A major target of criticism is takeovers initiated for the purpose of liquidating the target company. This occurs in situations where there is a significant gap between the market value and the breakup value of the company assets. If the incumbent management is unable or unwilling to close the gap by changing its practices, an outside bidder (or in the emotionally charged language of the media, a "corporate raider" or a "shark") [Based on the pejorative characterization of the bidding firm as a "shark," the anti-takeover defences are sometimes described as "shark repellents."] offers to buy a significant percentage of the company shares from other shareholders at prices exceeding the current market value. If successful, the bidder buys the company, and sells off the underlying assets at a profit.
The usual objections against the practice of breaking up and selling off parts of the purchased company ("liquidating buyouts") fall into three categories (Almeder and Carey, 1991).
1. Liquidating buyouts have a negative effect on some individuals and groups
This objection is directed at buyouts of companies that are profitable and whose employees are, by implication, not obviously incompetent. The buyouts may lead to layoffs and changes in management ranks and have a variety of negative effects on the community where the company is located. Critics assert that "the pleasure and limited good of a few" derived from enlarging the pre-takeover profit cannot be justified by "the overwhelming human suffering typically involved when a large company is liquidated" (Almeder and Carey, 1991, p. 472).

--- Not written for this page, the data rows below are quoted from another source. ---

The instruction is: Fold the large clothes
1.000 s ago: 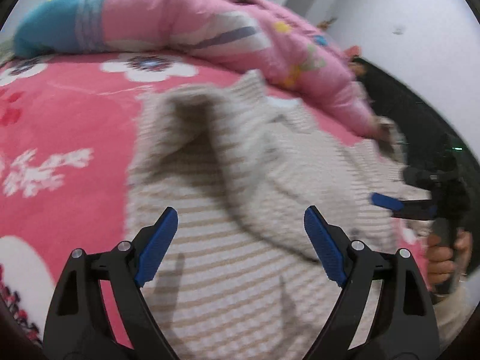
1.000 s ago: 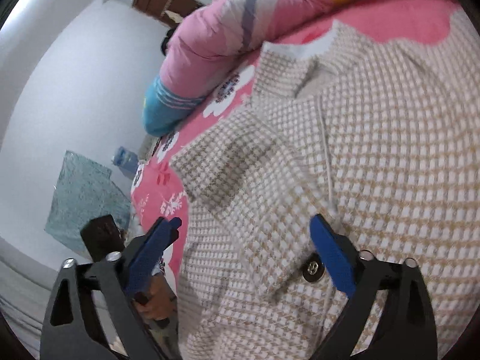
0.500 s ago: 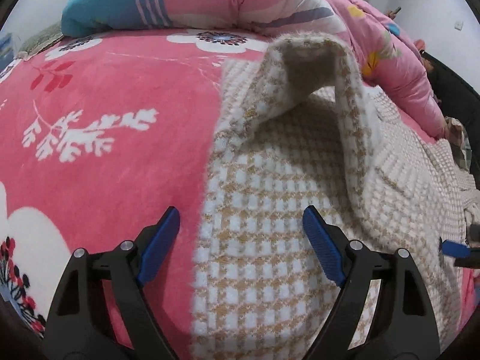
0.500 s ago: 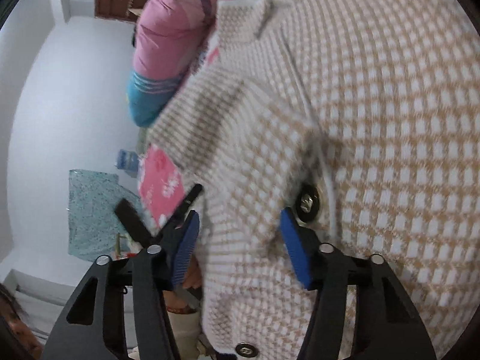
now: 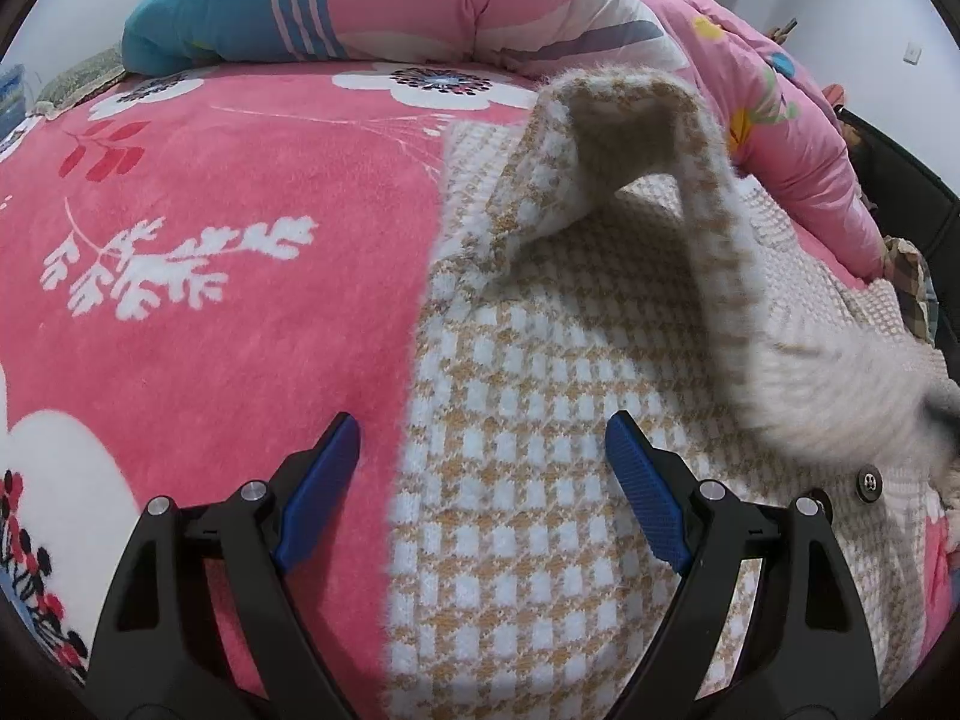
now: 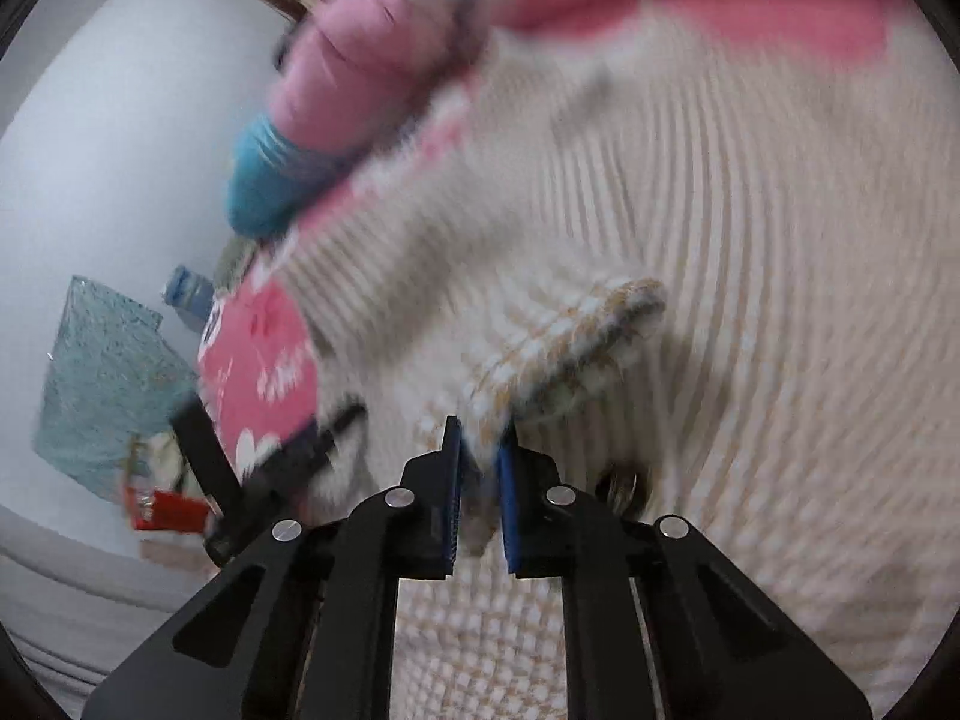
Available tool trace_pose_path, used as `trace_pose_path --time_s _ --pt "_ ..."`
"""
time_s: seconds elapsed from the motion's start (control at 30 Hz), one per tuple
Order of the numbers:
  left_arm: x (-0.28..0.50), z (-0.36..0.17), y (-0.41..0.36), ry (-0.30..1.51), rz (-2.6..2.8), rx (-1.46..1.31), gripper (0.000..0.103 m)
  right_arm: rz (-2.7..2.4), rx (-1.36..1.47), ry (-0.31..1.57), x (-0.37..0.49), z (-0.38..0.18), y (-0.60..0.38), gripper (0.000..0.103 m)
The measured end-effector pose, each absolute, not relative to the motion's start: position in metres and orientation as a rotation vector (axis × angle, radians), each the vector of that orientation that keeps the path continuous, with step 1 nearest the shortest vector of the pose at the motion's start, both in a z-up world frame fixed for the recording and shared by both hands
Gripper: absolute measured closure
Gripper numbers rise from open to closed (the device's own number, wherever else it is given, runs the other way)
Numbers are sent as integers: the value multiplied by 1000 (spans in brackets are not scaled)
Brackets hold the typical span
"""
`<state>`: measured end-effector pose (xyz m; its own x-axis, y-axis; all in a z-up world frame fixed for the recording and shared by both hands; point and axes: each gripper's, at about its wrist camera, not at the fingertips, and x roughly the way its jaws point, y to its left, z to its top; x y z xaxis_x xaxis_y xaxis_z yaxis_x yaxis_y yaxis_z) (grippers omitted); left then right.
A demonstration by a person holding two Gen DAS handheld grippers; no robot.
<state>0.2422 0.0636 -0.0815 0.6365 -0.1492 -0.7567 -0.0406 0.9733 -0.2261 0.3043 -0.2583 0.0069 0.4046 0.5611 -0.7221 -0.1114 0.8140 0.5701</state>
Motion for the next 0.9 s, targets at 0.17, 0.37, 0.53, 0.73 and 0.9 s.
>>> trace_pose_path --time_s 0.17,0.37,0.53,0.73,0.9 --pt "241 -83 67 876 -69 -237 22 322 366 903 317 66 -294 97" --pt "241 -83 65 880 -66 -227 22 159 306 939 363 52 -337 98" --pt "241 -82 65 879 -66 -230 22 198 270 922 378 73 -336 98" --pt "241 -83 64 875 -66 -233 22 205 366 1087 378 22 -347 42" --pt "241 -83 64 874 -68 -235 22 109 387 1249 386 -49 -356 44"
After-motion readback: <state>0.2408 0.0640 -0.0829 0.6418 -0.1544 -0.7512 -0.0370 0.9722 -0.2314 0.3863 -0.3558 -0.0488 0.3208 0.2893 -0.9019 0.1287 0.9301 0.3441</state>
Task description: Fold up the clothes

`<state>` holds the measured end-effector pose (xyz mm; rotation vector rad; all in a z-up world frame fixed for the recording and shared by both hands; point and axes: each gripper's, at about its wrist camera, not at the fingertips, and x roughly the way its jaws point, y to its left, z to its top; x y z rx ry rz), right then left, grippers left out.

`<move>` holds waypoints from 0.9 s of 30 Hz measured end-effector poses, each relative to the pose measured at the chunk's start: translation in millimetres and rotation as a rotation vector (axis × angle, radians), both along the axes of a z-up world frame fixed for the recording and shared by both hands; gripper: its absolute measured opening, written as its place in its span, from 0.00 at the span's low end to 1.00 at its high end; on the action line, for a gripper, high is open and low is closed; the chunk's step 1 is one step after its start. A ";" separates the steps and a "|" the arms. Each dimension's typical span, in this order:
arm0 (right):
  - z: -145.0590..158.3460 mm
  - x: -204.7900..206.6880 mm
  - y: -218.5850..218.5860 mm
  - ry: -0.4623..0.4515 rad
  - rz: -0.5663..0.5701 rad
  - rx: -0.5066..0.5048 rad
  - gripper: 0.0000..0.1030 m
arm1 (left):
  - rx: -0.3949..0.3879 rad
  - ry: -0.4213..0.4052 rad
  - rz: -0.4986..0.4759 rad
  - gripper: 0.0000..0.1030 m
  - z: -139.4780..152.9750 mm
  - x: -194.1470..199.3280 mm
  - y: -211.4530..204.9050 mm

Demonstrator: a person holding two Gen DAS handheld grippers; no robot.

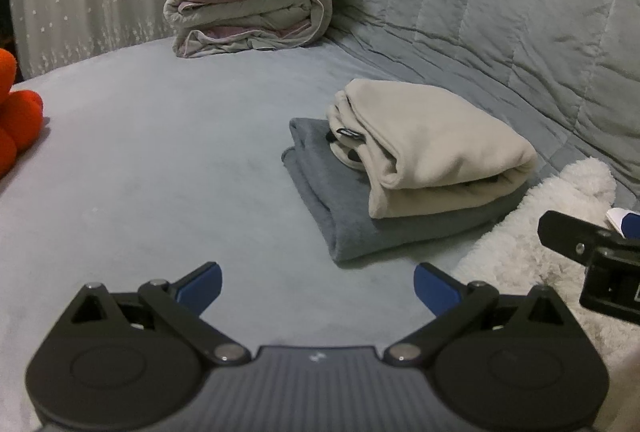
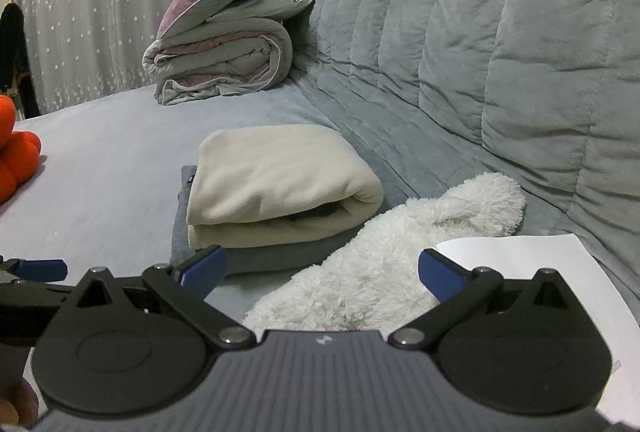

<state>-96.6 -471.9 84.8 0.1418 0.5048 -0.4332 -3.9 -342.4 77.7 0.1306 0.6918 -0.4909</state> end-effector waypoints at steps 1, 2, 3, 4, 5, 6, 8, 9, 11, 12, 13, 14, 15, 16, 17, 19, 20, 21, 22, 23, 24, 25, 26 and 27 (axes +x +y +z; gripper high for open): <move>-0.1 0.2 0.2 0.001 0.001 -0.001 1.00 | -0.008 0.002 -0.002 0.99 -0.1 0.1 0.5; -0.2 0.3 0.5 0.002 0.001 -0.002 1.00 | -0.015 0.005 -0.004 0.99 -0.1 0.3 0.9; -0.4 0.4 0.8 0.003 0.002 -0.003 1.00 | -0.015 0.004 -0.003 0.99 0.0 0.1 0.7; -0.5 0.5 1.1 0.004 0.003 -0.004 1.00 | -0.015 0.004 -0.002 0.99 0.2 -0.1 0.5; -0.7 0.5 1.4 0.005 0.004 -0.005 1.00 | -0.011 0.003 -0.002 0.99 0.0 -0.3 0.0; -0.9 0.6 1.7 0.006 0.004 -0.006 1.00 | -0.006 0.004 -0.003 0.99 -0.3 -0.3 -0.5; -0.9 0.6 2.1 0.008 0.004 -0.006 1.00 | -0.003 0.009 -0.006 0.99 -1.3 -0.2 -0.9; -0.8 0.6 2.1 0.008 0.003 -0.007 1.00 | -0.001 0.010 -0.006 0.99 -1.5 0.4 -0.9; -0.5 0.9 2.0 0.009 0.005 -0.007 1.00 | 0.007 0.011 -0.003 0.99 -1.8 1.2 -1.4; -0.5 1.0 2.0 0.009 0.006 -0.007 1.00 | 0.010 0.010 -0.003 0.99 -2.1 1.7 -1.6; -0.6 1.1 2.0 0.009 0.006 -0.007 1.00 | 0.011 0.009 -0.005 0.99 -2.1 1.5 -2.0; -0.8 1.2 1.9 0.010 0.006 -0.008 1.00 | 0.014 0.011 -0.006 0.99 -2.3 1.5 -2.8; -0.8 1.3 1.8 0.010 0.007 -0.008 1.00 | 0.017 0.013 -0.007 0.99 -2.4 1.4 -3.6; -0.9 1.4 1.8 0.011 0.007 -0.008 1.00 | 0.021 0.016 -0.006 0.99 -2.8 1.6 -4.4; -0.9 1.6 1.7 0.012 0.007 -0.009 1.00 | 0.024 0.017 -0.008 0.99 -3.3 1.5 -5.0; -1.0 1.8 1.6 0.013 0.007 -0.009 1.00 | 0.031 0.019 -0.010 0.99 -4.3 1.3 -6.4; -1.0 1.9 1.7 0.014 0.007 -0.009 1.00 | 0.033 0.016 -0.009 0.99 -4.3 1.4 -6.1; -1.0 2.1 1.8 0.014 0.007 -0.010 1.00 | 0.035 0.014 -0.005 0.99 -4.4 1.3 -6.1; -1.1 2.1 2.1 0.014 0.008 -0.010 1.00 | 0.034 0.011 -0.003 0.99 -4.4 1.4 -5.7; -1.1 2.0 2.3 0.015 0.008 -0.010 1.00 | 0.034 0.009 -0.003 0.99 -4.5 1.3 -5.4; -1.2 1.9 2.4 0.015 0.008 -0.011 1.00 | 0.033 0.008 -0.002 0.99 -4.6 1.3 -5.1; -1.1 1.9 2.4 0.015 0.007 -0.011 1.00 | 0.035 0.007 -0.004 0.99 -4.6 1.0 -5.2; -1.1 2.0 2.1 0.015 0.008 -0.011 1.00 | 0.036 0.006 -0.005 0.99 -4.6 0.7 -5.3; -1.1 2.4 1.5 0.015 0.009 -0.011 1.00 | 0.037 0.005 -0.007 0.99 -4.6 0.4 -5.4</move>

The basis of such criticism seems to be the belief that the increased profits are the result of wealth transfers, rather than long-term efficiency improvements brought about by the merger. The immediate consequence of layoffs may indeed be a reduction or loss of income for some individuals. However, policies restricting or preventing takeovers would induce investors to take their capital elsewhere and eventually lead to the decline of the firm and reduction in the efficiency of the economy.
It is legitimate to ask in this context why the good of the shareholders should be dominant in determining the responsibilities of managers - why not also the good of the workers, the community where the plant is located, or the society at large? The experience of centrally-planned economies and other bureaucratized systems provides a rather convincing answer: asking managers to maximize some measure of total social goodness, while superficially appealing, does not deliver the right amount of goods at the right time and place, and at the right price. The excessively broad definition of managerial duties was one of the sources of the failure of that system.
Utilitarian ethics postulates that human actions are to be judged by their consequences - in this case by their contribution to economic prosperity - and provides a justification for narrowing of the focus of managerial responsibility. Shareholder profits are relatively easy to measure; this is one of the advantages of using them as a criterion of management performance. A structure of incentives based on profits is logical and minimizes the need for information. Takeover threats and stock market responses to management performance are a part of this system of incentives (Sen, 1993, p. 219).
2. The "neglect of long-term investments" (once again)
Critics contend that the threat of corporate takeover compels managers to show evidence of continuous profitability and avoid long-term investments (e.g., in R&D). This pressure allegedly undermines long-term capital formation and competitiveness of the economy. A special target of such criticism appear to be liquidating buyouts.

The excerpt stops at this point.